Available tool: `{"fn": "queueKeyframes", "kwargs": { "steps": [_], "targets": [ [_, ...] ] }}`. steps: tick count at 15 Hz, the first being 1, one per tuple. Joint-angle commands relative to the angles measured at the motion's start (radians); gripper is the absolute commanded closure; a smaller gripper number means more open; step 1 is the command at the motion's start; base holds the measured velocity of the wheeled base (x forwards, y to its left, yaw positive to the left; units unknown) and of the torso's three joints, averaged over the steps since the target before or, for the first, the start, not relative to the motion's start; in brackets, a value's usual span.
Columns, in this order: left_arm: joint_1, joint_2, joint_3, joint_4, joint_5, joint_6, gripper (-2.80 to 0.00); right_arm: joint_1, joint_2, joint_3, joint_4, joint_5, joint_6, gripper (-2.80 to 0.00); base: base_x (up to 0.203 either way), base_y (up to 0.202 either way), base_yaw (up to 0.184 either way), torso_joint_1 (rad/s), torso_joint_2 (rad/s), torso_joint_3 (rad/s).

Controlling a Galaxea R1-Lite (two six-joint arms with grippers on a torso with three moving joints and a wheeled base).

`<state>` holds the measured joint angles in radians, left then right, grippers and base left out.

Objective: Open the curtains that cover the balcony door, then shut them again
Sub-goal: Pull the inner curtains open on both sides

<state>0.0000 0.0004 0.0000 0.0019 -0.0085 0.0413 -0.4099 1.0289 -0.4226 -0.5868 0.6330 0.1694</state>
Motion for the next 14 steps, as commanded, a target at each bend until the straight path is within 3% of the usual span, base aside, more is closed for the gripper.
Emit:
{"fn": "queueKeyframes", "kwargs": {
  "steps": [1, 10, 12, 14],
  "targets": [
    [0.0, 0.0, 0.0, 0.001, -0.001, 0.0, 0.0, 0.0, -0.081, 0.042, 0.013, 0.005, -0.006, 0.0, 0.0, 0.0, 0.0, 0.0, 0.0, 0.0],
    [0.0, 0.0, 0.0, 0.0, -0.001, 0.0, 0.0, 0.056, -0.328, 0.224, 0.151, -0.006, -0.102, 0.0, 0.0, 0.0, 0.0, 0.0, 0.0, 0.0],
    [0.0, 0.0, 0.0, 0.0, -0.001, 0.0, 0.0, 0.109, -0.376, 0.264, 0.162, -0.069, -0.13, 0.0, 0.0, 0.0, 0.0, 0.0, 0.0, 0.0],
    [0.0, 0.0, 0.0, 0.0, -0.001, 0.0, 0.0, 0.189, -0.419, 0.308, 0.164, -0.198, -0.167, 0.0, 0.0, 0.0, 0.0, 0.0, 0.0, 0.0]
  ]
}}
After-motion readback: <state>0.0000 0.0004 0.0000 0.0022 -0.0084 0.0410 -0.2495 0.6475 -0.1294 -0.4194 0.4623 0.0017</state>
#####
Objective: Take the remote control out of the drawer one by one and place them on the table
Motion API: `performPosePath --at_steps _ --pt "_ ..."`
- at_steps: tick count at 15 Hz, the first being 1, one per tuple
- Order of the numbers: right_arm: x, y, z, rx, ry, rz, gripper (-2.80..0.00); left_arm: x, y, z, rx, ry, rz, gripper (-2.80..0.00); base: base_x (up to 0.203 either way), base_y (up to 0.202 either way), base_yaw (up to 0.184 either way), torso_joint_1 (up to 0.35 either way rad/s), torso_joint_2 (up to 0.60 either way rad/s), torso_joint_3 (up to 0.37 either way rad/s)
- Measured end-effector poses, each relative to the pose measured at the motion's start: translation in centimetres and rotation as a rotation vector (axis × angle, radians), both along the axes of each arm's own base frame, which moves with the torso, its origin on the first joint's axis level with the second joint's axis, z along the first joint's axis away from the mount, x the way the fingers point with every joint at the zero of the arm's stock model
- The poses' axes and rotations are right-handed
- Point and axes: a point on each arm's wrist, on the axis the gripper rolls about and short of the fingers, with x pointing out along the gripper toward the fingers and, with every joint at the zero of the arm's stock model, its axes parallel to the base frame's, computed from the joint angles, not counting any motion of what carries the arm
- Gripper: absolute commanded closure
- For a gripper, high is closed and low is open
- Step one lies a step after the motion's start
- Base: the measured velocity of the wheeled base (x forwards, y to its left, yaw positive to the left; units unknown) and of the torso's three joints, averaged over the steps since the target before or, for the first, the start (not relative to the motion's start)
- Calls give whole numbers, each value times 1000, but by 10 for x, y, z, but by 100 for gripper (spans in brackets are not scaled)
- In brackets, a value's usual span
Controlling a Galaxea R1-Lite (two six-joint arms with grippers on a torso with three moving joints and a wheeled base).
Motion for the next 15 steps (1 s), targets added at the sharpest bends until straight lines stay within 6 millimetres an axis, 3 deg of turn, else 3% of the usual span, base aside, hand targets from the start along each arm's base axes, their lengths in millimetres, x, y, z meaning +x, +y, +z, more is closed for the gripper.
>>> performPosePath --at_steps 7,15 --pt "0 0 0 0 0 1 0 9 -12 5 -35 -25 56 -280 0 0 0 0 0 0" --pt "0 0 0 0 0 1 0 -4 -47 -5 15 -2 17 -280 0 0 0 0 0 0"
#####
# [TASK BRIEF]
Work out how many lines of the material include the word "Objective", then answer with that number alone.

# [REPLY]
2